Monsignor Marino Mosconi, arciprete di Monza esattamente da un anno, celebra la sua prima patronale con una domanda: «Quanto è presente la figura di san Giovanni nei monzesi?».
Lui, il Battista, dal protiro della basilica (la copia, perché la statua vera si trova nel Museo e tesoro del duomo) indica il Cristo, legame tra il Vecchio e Nuovo testamento e addita i monzesi. «In occasione della festa di san Gerardo ho visto fedeli in fila per baciare la reliquia a San Gerardino o recarsi nella chiesa di San Gerardo per pregare davanti all’urna che ne conserva il corpo. San Giovanni, che pure rappresenta l’origine della fede a Monza e ne è il patrono, non ho ancora bene capito quale ruolo abbia nella storia della città. Certamente gli è riconosciuto un nesso civico e infatti a lui sono intitolate le benemerenze che il Comune consegna ogni anno, ma per la gente credo sia meno sentito. Eppure è una figura straordinaria».
Monza, il primo anno di monsignor Mosconi in duomo: San Gerardo e San Giovanni
Le reliquie di san Giovanni saranno esposte nella cappella dedicata al suo martirio, in duomo, mentre il dente che la tradizione attribuisce al precursore di Cristo è conservato in Museo. L’ampolla contenente il sangue del Battista andò invece perduta probabilmente ai tempi dell’arciprete Rigamonti, racconta Mosconi.

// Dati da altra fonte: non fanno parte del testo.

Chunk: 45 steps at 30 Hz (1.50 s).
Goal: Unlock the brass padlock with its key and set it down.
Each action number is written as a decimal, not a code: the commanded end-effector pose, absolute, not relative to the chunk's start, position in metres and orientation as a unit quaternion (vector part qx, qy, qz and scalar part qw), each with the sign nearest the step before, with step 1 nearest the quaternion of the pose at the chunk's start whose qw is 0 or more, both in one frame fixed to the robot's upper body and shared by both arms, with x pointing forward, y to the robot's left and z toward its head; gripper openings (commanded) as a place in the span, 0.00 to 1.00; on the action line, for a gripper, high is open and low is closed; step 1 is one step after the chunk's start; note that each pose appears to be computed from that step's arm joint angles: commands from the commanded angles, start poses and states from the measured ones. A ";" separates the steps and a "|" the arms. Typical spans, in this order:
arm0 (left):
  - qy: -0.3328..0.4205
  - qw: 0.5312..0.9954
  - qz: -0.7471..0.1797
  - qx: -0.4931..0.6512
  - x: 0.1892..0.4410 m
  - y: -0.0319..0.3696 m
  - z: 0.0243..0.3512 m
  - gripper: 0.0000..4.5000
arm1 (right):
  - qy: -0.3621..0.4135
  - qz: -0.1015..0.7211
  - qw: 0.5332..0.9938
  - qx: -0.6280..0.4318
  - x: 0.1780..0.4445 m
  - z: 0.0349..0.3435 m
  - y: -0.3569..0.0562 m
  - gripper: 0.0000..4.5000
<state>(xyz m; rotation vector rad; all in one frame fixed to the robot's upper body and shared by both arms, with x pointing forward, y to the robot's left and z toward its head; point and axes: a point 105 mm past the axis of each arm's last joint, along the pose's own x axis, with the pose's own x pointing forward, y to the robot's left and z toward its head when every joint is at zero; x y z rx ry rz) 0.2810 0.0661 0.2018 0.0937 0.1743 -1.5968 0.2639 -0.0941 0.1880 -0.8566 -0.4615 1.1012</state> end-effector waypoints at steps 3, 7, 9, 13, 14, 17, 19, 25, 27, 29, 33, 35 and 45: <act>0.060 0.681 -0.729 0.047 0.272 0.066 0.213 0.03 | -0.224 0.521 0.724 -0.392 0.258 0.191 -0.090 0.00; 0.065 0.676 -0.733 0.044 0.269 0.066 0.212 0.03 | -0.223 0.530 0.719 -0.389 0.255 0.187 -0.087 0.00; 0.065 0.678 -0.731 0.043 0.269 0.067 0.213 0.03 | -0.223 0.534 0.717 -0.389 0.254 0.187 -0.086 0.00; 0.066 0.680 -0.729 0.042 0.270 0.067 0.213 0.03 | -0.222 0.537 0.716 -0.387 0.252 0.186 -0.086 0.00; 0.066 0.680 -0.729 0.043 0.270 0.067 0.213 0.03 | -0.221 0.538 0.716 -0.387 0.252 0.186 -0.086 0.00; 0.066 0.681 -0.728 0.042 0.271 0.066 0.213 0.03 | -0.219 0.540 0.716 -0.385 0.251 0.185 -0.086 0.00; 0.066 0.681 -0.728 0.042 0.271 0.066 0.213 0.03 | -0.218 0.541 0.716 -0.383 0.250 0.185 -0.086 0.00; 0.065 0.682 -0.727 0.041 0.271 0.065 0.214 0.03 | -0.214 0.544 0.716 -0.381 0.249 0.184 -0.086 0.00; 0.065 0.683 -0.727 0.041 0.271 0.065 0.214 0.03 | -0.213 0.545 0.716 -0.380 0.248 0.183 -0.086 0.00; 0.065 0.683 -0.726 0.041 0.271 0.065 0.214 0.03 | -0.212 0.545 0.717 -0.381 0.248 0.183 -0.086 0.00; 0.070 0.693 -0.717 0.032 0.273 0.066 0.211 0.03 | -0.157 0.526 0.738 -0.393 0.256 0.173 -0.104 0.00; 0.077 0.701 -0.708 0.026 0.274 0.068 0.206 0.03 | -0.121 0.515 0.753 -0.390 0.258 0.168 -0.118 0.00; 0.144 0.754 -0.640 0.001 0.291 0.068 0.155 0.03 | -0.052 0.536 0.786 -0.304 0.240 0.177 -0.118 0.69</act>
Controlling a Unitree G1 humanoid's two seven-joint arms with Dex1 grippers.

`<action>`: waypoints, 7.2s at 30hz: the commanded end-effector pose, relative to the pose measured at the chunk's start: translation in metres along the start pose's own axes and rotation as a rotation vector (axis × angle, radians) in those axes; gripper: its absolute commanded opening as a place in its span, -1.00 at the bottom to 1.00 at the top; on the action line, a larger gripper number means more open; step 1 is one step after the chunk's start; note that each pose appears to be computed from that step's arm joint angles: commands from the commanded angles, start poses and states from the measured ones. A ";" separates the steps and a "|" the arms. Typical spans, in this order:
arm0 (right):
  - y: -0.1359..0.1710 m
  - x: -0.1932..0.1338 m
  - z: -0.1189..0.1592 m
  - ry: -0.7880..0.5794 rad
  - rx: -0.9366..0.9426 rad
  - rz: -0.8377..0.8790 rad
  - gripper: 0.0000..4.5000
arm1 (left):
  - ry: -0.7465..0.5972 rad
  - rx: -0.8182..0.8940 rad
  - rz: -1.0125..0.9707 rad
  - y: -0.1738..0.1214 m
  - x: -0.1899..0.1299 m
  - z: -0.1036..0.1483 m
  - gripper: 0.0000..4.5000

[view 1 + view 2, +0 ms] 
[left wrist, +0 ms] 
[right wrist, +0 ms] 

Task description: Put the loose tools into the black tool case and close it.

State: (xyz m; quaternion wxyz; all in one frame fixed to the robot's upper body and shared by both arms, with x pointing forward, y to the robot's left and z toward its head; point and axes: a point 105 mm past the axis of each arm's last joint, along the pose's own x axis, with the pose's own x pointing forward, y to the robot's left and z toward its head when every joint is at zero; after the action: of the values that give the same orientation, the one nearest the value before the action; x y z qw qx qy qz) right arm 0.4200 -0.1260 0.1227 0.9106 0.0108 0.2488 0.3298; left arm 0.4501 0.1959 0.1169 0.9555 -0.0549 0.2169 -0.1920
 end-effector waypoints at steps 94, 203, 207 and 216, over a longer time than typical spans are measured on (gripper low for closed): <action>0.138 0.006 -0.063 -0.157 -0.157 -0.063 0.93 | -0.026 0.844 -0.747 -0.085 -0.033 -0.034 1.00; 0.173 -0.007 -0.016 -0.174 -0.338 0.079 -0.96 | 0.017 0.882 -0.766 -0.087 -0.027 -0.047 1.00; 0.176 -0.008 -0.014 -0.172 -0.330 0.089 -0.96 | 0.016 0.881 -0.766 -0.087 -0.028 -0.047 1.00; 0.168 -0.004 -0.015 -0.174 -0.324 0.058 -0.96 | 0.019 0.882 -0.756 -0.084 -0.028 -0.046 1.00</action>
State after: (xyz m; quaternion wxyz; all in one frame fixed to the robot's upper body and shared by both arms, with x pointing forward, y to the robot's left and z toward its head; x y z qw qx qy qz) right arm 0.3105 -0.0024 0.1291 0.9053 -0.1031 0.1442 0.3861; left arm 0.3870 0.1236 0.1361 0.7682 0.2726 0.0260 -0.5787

La prima patronale per monsignor Mosconi è anche tempo di bilancio, a un anno dall’arrivo a Monza, dopo tre decenni passati in curia a Milano, tra studi, insegnamento e l’impegno di giudice al Tribunale ecclesiastico. «È stato un anno di esplorazione perché il duomo è una realtà anomala. La parrocchia ha una dimensione limitata, poche persone, è il gruppo storico a sorreggere l’oratorio e la parrocchia. Poi c’è la dimensione della basilica cittadina, la chiesa dove vengono da fuori per confessarsi. È una realtà complessa, differente dalle altre parrocchie. Anche il mio ruolo non è quello solo di parroco. Sono stato assegnato al duomo di Monza anche in virtù delle mie conoscenze, dei miei studi e del mio sapere, per metterli a disposizione della pastorale, per essere punto di riferimento per la vita cittadina».

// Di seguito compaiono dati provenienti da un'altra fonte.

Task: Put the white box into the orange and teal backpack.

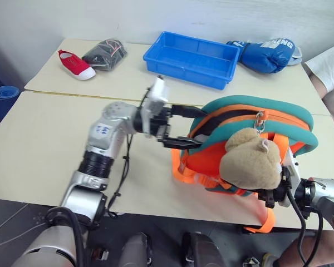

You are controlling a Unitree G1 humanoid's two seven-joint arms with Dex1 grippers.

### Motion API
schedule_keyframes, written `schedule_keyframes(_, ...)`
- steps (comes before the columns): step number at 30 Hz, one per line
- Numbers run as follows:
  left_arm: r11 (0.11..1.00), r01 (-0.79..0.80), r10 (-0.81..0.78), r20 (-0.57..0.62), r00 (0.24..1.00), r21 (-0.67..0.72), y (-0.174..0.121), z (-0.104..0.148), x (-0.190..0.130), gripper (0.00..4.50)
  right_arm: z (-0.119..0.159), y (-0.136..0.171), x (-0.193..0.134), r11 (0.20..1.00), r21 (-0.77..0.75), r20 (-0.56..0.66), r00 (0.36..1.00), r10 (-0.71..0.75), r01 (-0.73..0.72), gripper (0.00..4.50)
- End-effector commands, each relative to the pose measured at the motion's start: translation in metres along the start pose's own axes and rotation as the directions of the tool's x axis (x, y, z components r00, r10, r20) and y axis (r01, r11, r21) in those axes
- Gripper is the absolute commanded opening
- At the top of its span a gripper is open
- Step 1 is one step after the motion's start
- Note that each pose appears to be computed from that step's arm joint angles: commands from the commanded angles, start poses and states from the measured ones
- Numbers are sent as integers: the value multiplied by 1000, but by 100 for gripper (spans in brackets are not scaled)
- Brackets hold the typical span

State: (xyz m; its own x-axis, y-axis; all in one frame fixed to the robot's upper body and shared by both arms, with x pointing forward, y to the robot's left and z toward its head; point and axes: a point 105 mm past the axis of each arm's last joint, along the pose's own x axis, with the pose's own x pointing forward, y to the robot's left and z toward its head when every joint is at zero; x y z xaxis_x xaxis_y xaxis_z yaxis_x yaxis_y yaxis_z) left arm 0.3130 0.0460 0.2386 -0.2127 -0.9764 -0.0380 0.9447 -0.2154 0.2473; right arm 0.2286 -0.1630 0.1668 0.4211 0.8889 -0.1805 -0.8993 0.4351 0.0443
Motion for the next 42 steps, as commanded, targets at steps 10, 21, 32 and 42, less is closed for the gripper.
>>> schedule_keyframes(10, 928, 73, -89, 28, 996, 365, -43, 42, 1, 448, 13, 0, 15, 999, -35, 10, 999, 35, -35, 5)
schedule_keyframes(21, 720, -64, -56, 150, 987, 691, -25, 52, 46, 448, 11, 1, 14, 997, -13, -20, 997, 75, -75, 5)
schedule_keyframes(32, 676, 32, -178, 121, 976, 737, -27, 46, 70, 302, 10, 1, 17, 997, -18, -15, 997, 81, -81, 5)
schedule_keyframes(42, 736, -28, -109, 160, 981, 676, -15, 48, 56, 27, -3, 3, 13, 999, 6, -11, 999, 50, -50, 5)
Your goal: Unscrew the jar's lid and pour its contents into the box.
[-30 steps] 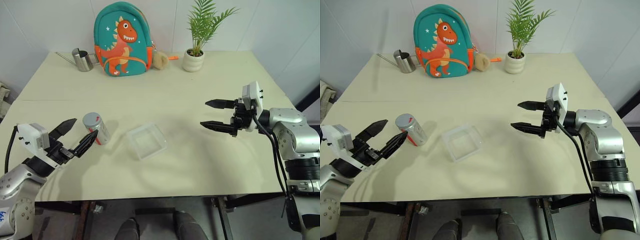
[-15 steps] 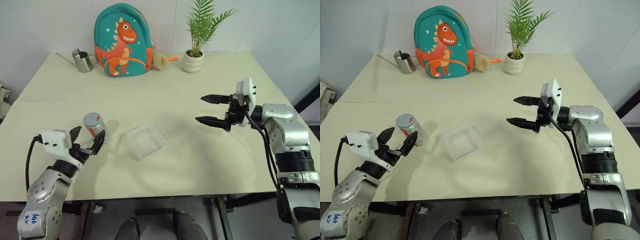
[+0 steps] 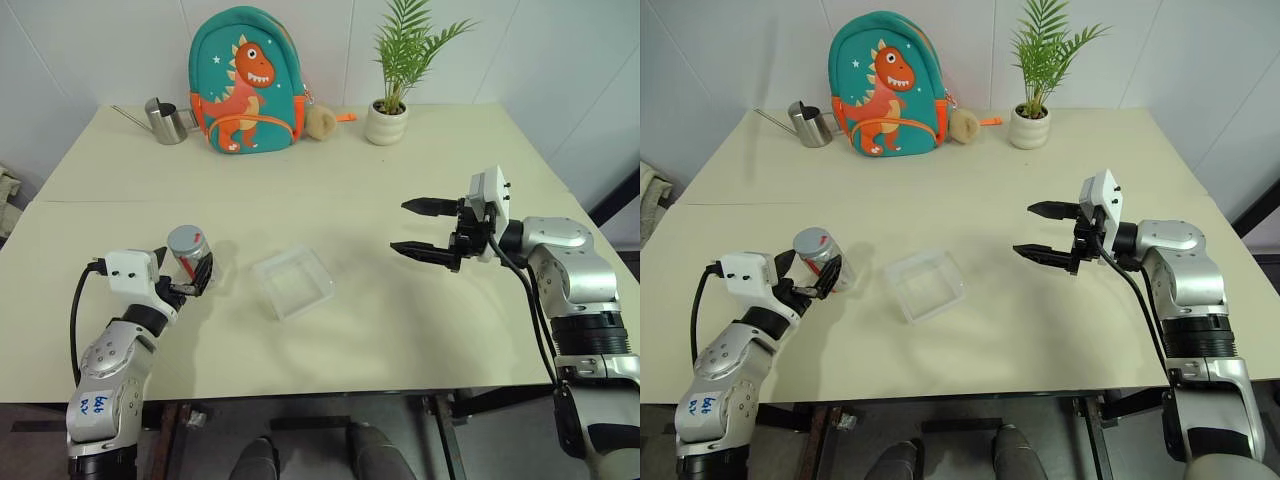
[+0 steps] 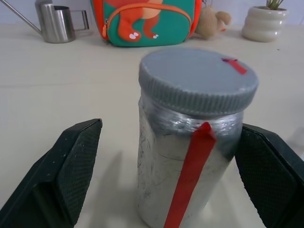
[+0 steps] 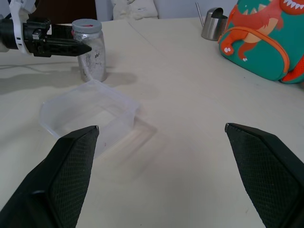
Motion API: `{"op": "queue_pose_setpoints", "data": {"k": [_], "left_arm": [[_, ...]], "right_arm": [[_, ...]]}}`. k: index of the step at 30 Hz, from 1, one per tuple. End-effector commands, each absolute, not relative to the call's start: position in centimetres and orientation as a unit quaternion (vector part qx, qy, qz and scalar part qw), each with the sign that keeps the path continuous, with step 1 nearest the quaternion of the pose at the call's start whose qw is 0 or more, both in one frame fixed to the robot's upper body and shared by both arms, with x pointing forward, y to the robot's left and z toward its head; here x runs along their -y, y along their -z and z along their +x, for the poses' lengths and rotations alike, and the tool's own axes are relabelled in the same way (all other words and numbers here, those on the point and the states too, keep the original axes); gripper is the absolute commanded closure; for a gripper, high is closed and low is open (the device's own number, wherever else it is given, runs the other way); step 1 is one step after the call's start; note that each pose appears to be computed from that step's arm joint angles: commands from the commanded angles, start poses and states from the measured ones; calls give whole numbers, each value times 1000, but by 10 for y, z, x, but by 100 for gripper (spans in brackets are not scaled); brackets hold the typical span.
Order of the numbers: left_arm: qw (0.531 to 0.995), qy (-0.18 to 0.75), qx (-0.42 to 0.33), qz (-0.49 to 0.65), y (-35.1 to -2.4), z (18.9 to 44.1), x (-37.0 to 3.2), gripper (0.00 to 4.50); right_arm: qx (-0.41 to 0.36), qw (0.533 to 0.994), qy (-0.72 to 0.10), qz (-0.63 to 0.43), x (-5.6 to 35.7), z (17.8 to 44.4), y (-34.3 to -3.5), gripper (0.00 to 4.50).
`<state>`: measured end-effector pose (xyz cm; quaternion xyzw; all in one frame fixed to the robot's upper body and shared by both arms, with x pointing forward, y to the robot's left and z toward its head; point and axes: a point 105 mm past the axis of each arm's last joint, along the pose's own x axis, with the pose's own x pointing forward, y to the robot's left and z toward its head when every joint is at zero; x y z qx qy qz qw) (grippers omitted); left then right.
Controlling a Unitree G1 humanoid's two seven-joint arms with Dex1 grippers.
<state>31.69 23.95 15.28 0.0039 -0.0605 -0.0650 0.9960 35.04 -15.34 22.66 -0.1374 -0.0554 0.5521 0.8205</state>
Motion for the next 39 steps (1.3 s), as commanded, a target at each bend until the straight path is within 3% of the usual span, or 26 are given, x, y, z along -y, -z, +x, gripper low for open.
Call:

Monza, il primo anno di monsignor Mosconi in duomo: la complessità del centro fatta presente anche agli amministratori
E la complessità di un centro che lentamente si sta spopolando e muore – racconta Mosconi – l’ha sperimentata proprio in occasione delle benedizioni nelle case. «Ho visto case diroccate dove abita gente poverissima accanto a dimore bellissime e lussuose. Ne ho parlato con gli amministratori della città ma non so quanto sia in loro potere intervenire per invertire questa rotta».
La nostalgia di Milano, con il suo respiro europeo e cosmopolita, è rimasta nell’arciprete, che però ha fin da subito amato il centro storico e soprattutto il duomo, «una chiesa di spessore, del tutto simile a una chiesa cattedrale per storia e cultura. Peccato però che nonostante questo Monza fatichi a brillare come dovrebbe. La basilica stessa potrebbe essere un richiamo al mistero di Dio. Dobbiamo impedire che diventi solamente un museo. È fondamentale che la comunità parrocchiale del duomo sappia rigenerarsi anche in una dimensione più ridotta. I numeri dei fedeli, soprattutto dei ragazzi, saranno sempre più esigui e io non ho certo la soluzione per questo se non continuare a parlare del Vangelo, incentrando il nostro operato sul Signore, capace di fare la differenza in un mondo che cambia. Impedire questo cambiamento è impossibile, ma viverlo nel modo migliore è il nostro compito».
Monza, il primo anno di monsignor Mosconi in duomo: i monzesi
Un’ultima parola la dedica ai monzesi, «disponibili e generosi, che hanno voglia di mettersi in gioco. Mi avevano detto che li avrei trovati chiusi, ma vengo da Milano e lì tutti sono un po’ chiusi, che non credo sia necessariamente un difetto, ma il giusto diritto di difendere la propria privacy, senza per forza dover condividere tutto».